This is the lecture note for **regularized linear models**

<p class = "alert alert-info" role="alert"><b>Note</b> that this lecture note gives a brief introduction to regularized linear models. I encourage you to read further about regularized linear models. </p>

Read more:

- [Regularized linear models medium](https://medium.com/analytics-vidhya/regularized-linear-models-in-machine-learning-d2a01a26a46)
- [Ridge regression wikipedia](https://en.wikipedia.org/wiki/Ridge_regression)
- [Tikhonov regularization wikipedia](https://en.wikipedia.org/wiki/Tikhonov_regularization)
- [Lasso regression wikipedia](https://en.wikipedia.org/wiki/Lasso_(statistics))
- [Korsvalidering](https://sv.wikipedia.org/wiki/Korsvalidering)
- [Cross validation](https://machinelearningmastery.com/k-fold-cross-validation/)
- [Scoring parameter sklearn](https://scikit-learn.org/stable/modules/model_evaluation.html)
- [ISLP pp 240-253](https://www.statlearning.com/)
---


In [14]:
import numpy as np 
import pandas as pd 
import matplotlib.pyplot as plt 

plt.style.use("seaborn-white")

  plt.style.use("seaborn-white")


---
## Data preparation

In [15]:
from sklearn.model_selection import train_test_split
from sklearn.preprocessing import PolynomialFeatures

df = pd.read_csv("../data/Advertising.csv", index_col=0)
X, y = df.drop("Sales", axis = 1), df["Sales"]
# detta är en multipel polynomiell regression
# termerna innehåller x1³, x2³, x3³, x1³x2³x3³, x1², x2², x3², x1²x2²x3² ..., x1x2, x1x3 ... osv.

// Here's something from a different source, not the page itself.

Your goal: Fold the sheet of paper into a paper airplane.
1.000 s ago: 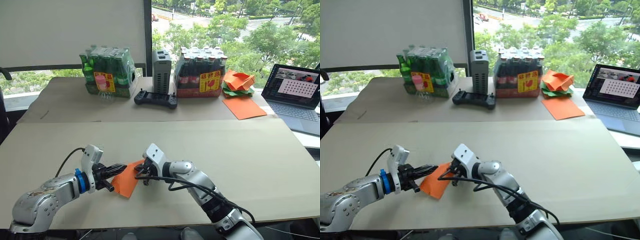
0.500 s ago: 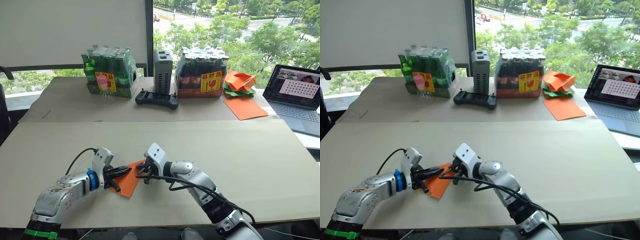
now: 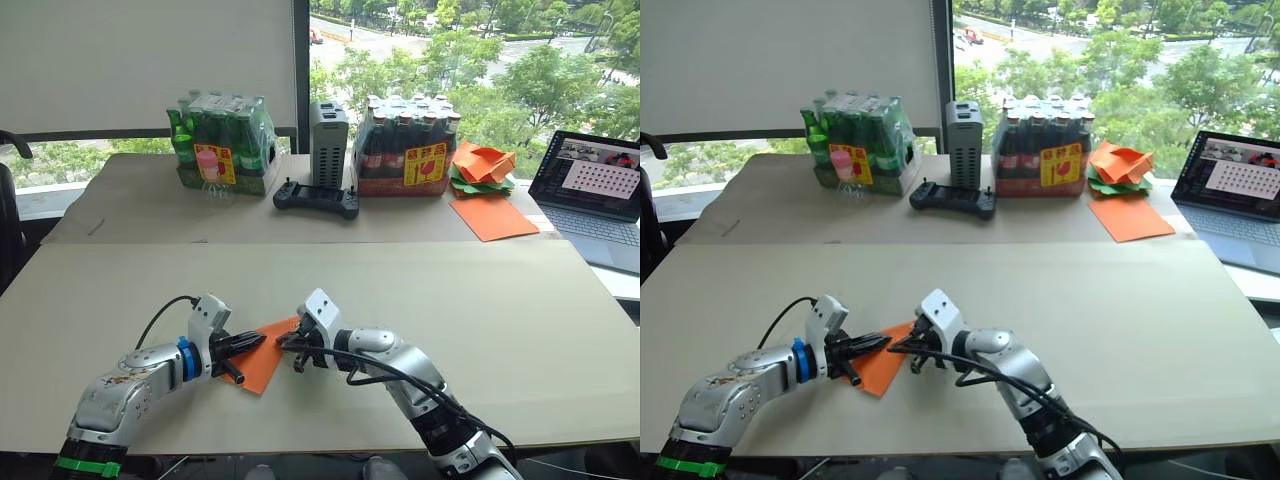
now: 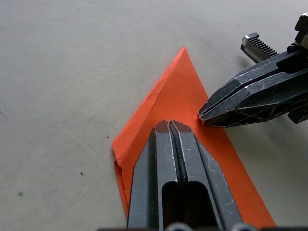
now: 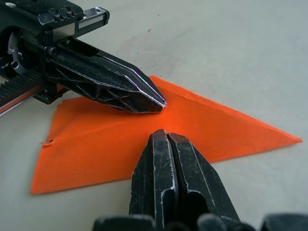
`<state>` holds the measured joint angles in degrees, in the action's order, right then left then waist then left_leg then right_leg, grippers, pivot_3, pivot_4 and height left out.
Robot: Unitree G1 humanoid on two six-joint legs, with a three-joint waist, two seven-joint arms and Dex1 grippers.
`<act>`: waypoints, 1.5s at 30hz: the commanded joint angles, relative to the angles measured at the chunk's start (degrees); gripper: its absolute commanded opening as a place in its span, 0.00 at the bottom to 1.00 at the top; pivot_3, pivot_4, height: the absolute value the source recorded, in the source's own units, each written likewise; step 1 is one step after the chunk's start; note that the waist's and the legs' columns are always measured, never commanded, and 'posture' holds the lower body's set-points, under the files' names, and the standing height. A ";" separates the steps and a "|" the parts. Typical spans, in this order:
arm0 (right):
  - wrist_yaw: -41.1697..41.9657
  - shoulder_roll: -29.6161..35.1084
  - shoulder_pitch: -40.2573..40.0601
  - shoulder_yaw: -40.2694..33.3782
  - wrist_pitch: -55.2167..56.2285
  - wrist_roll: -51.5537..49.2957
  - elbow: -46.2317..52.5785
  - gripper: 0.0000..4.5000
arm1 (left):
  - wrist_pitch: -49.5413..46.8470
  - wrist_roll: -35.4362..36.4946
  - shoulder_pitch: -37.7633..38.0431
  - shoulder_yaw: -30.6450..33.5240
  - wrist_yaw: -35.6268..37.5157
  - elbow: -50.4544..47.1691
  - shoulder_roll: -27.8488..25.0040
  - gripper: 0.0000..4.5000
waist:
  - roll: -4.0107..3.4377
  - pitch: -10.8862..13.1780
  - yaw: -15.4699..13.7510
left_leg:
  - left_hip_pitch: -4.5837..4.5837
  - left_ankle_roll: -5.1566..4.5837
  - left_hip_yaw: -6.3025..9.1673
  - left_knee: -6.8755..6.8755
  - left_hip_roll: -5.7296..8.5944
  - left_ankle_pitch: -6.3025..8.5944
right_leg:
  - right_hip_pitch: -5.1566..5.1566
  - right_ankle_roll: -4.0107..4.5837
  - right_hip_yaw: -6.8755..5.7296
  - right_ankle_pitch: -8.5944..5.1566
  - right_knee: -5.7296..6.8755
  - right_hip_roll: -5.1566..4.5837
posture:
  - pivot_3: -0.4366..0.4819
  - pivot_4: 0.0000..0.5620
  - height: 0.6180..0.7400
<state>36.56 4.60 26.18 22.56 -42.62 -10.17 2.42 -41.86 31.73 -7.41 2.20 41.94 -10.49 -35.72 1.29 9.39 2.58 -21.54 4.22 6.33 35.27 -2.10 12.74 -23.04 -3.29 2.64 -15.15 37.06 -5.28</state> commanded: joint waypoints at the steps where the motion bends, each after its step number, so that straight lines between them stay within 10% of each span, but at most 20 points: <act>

Blir 19 features!
# övning 3 (e02) har en uppgift för att hitta graden nedan. Denna är vald konservativt, eftersom antalet features snabbt ökar
# med graden för polynomet och vi vill undvika overfit
model_polynomial = PolynomialFeatures(3, include_bias=False)
poly_features = model_polynomial.fit_transform(X)



X_train, X_test, y_train, y_test = train_test_split(poly_features, y, test_size=0.33, random_state=42)

X_train.shape, X_test.shape, y_train.shape, y_test.shape


((134, 19), (66, 19), (134,), (66,))

---
## Feature standardization
Remove sample mean and divide by sample standard deviation 

$X' = \frac{X-\mu}{\sigma}$

LASSO, Ridge and Elasticnet regression that we'll use later require that the data is scaled.


In [16]:
from sklearn.model_selection import  train_test_split
from sklearn.preprocessing import StandardScaler

scaler = StandardScaler()
scaled_X_train = scaler.fit_transform(X_train)
scaled_X_test = scaler.transform(X_test)

print(f"Scaled X_train mean {scaled_X_train.mean():.2f}, std {scaled_X_train.std():.2f}")
print(f"Scaled X_test mean {scaled_X_test.mean():.2f}, std {scaled_X_test.std():.2f}")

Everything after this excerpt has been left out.